Data below =>

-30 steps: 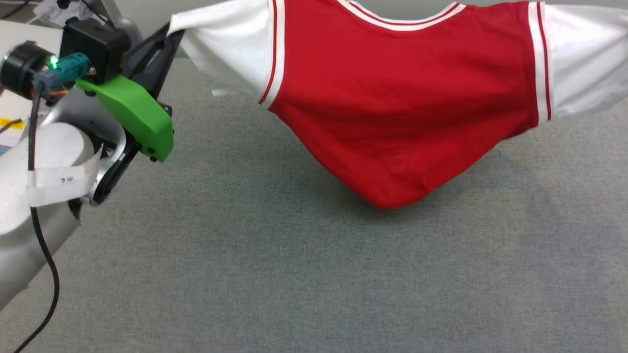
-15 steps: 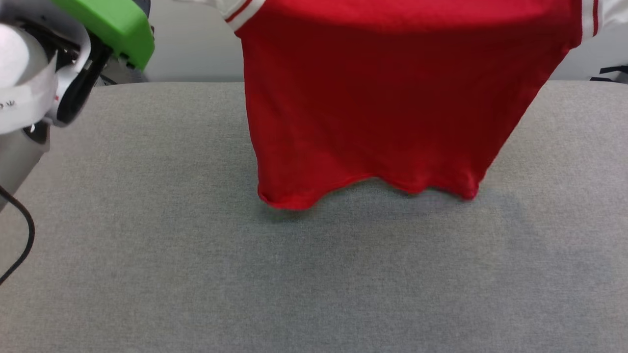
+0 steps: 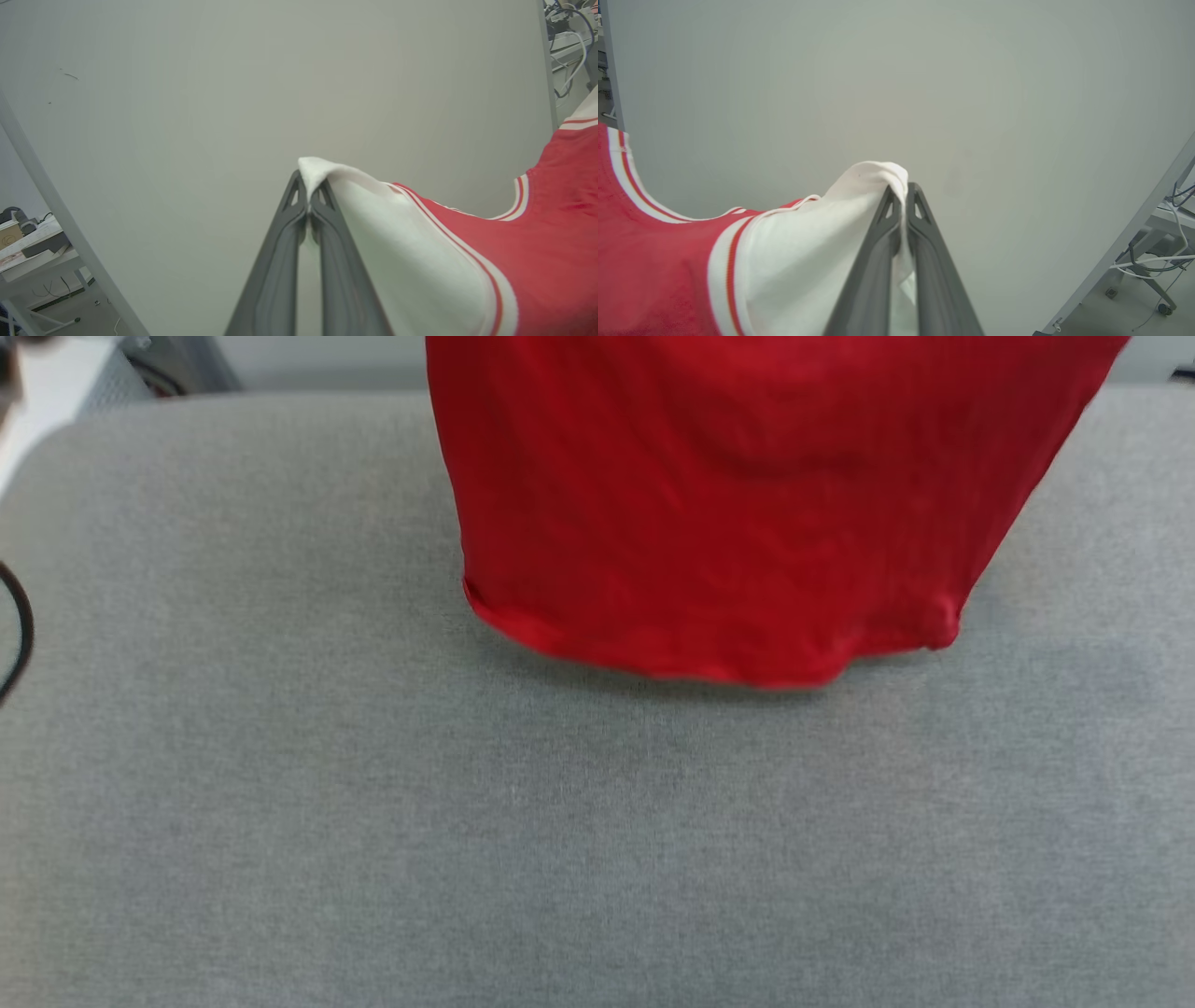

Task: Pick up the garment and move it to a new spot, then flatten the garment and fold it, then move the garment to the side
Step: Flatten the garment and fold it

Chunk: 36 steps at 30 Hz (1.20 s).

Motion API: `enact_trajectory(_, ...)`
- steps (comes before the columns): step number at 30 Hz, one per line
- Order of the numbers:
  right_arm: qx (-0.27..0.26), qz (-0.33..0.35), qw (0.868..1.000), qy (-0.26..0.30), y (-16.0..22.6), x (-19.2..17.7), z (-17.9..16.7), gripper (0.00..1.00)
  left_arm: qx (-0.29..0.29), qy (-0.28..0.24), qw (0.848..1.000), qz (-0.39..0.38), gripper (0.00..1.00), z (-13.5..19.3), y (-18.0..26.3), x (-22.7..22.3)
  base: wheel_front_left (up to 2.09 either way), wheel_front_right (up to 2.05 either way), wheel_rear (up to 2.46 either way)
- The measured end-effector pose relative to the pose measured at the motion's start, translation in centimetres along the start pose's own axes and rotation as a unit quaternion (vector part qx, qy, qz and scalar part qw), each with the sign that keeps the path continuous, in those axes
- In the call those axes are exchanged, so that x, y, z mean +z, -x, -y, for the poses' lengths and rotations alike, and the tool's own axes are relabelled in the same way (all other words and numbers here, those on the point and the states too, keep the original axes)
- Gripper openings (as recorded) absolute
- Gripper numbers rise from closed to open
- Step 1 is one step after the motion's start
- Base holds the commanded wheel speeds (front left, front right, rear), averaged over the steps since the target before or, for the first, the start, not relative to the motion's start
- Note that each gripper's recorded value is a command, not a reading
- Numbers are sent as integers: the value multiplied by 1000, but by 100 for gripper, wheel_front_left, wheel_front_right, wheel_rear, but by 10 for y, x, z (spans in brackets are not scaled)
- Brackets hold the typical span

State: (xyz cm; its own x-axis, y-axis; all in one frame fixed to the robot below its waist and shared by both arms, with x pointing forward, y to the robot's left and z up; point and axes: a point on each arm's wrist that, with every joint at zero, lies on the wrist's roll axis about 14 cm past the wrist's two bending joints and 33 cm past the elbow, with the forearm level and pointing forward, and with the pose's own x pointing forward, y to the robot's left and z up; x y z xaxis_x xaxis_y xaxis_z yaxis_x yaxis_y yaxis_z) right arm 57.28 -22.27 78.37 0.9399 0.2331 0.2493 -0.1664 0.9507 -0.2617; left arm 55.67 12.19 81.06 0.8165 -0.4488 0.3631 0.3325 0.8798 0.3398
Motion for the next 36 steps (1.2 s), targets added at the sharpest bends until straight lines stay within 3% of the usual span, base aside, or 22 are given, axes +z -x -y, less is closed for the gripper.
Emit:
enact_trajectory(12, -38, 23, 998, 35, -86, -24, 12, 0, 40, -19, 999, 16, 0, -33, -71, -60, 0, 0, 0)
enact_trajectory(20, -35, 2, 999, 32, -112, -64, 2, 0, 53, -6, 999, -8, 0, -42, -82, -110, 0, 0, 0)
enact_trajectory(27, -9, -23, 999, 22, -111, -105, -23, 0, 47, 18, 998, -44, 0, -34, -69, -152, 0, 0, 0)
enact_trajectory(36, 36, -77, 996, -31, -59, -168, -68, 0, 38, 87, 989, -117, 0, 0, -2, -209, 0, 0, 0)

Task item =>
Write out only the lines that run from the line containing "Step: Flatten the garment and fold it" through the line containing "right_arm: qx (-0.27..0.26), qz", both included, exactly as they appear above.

Solved problem =>
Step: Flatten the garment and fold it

Chunk: 36 steps at 30 Hz (1.20 s).

Motion API: `enact_trajectory(_, ...)`
- steps (comes before the columns): step number at 30 Hz, one per line
- Order of the numbers:
  right_arm: qx (-0.27..0.26), qz (-0.33..0.35), qw (0.868..1.000), qy (-0.26..0.30), y (-16.0..22.6), x (-19.2..17.7), z (-17.9..16.7), gripper (0.00..1.00)

No more output is needed for this exercise.